Omair Ahmad is an Indian journalist and writer. His book Jimmy the Terrorist was shortlisted for the 2009 Man Asian Literary Prize.

==Biography==
Ahmad was born in Aligarh, in 1974. He received his early education at international schools in Saudi Arabia and in Woodstock, Mussoorie India. He has degrees in international politics from Jawaharlal Nehru University in New Delhi and Syracuse University in New York, and has worked as an analyst, a reporter and a political adviser in New Delhi, London and Washington.

His published works include the novels Encounters and The Storyteller’s Tale. The latter is set in India in the 18th century, right after the destruction of Delhi by Ahmad Shah Durrani.

His novel Jimmy the Terrorist was shortlisted for the 2009 Man Asian Literary Prize and went on to win the 2010 Vodafone Crossword Book Award.

He has also written a narrative history of Bhutan, titled The Kingdom at the Centre of the World: Journeys into Bhutan.
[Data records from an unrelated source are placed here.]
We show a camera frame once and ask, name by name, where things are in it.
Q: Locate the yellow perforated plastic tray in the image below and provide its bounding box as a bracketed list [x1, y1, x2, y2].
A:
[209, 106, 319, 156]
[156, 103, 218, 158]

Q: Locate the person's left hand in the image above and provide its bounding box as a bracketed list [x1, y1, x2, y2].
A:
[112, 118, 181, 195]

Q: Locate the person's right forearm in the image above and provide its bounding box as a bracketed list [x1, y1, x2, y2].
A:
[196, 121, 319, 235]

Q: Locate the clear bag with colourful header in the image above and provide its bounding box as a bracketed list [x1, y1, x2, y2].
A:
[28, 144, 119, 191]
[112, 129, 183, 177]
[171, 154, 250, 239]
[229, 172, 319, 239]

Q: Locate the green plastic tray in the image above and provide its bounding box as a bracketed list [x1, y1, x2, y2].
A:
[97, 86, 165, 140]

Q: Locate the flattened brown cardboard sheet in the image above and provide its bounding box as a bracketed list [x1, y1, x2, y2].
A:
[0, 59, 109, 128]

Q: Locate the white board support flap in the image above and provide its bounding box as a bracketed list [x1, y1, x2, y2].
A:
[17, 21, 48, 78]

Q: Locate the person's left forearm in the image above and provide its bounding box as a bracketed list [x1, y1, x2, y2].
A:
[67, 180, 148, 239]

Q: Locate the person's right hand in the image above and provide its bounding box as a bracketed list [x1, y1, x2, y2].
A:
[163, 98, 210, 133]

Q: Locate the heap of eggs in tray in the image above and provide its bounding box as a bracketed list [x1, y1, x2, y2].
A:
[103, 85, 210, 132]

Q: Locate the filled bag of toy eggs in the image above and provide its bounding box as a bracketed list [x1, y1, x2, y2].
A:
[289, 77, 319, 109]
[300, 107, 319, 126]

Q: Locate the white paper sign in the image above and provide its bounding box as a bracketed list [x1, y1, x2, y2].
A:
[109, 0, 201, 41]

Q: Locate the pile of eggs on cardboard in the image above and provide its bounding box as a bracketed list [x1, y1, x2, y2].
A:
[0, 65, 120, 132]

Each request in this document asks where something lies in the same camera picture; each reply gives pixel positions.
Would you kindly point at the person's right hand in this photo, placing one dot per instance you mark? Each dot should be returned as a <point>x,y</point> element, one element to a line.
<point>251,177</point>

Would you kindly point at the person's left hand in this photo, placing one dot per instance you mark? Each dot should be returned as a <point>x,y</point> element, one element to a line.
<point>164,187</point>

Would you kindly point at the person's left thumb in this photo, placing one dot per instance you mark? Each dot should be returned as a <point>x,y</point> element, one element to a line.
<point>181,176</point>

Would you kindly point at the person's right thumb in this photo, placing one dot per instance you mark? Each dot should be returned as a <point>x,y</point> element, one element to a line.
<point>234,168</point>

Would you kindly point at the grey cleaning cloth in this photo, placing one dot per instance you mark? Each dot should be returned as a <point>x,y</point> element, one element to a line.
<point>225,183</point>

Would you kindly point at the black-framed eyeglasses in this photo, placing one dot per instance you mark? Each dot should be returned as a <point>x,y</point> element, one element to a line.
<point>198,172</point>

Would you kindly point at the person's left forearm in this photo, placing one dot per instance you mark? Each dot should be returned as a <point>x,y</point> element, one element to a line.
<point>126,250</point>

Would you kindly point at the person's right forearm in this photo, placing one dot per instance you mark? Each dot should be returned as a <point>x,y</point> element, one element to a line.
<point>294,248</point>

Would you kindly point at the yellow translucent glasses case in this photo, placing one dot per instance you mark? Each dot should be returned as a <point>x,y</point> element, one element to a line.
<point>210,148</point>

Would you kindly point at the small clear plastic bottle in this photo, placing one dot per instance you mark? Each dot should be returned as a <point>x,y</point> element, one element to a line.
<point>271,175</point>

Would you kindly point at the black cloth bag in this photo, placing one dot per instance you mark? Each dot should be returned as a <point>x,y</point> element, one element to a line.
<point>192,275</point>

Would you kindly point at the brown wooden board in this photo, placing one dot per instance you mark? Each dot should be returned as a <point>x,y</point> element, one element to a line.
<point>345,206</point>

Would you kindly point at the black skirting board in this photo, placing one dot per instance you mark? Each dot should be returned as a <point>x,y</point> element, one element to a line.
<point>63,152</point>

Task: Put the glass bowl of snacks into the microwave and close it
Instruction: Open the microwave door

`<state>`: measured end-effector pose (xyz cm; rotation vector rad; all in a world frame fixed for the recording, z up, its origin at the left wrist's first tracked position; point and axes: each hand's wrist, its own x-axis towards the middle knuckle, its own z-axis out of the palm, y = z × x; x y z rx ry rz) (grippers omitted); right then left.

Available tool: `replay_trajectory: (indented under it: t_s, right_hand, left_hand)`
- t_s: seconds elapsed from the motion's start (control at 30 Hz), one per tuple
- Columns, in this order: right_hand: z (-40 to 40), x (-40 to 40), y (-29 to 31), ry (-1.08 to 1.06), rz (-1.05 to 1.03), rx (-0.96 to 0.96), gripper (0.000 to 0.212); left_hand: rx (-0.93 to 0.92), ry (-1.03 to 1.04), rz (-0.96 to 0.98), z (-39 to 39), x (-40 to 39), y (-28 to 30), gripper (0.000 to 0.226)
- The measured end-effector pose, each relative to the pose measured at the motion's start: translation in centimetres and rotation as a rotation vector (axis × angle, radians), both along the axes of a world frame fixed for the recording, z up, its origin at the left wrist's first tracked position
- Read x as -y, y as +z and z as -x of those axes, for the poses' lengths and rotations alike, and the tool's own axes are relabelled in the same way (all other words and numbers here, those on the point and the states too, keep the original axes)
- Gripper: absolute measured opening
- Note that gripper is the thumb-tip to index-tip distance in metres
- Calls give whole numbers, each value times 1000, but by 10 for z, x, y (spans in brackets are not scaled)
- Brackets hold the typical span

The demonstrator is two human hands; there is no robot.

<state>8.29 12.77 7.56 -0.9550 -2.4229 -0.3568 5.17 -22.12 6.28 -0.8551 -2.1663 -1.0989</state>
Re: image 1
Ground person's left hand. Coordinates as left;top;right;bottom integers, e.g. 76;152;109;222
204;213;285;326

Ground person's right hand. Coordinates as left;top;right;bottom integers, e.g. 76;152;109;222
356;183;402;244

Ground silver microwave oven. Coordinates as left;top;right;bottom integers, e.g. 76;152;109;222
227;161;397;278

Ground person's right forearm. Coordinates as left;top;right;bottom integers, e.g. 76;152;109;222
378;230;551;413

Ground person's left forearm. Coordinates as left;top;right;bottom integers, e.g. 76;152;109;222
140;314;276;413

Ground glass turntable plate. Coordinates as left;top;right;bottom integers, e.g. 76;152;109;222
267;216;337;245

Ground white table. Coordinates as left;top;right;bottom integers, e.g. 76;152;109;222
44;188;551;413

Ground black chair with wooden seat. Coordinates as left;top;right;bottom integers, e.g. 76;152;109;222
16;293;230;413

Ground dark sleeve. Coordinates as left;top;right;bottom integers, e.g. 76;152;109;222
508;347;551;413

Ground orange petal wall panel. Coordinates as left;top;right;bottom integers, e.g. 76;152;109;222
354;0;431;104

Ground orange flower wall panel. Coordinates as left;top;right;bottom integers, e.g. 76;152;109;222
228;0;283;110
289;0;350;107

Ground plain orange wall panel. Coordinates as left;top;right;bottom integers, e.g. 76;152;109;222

His most recent publication was a view on the Ayodhya verdict by the Supreme Court. It says - " In its own way, it is a judgement on the New India, an India where the Supreme Court has judged that reason has no place any longer."

== Bibliography ==

- The Kingdom at the Centre of the World: Journeys into Bhutan (Aleph, travel, 2013)
- Jimmy the Terrorist (Hamish Hamilton, Penguin India, novel, 2010)
- The Storyteller's Tale (Penguin India, novella, 2009)
- Sense Terra (Pages Editor, short stories, 2008)
- Encounters (Tara Press, novel, 2007)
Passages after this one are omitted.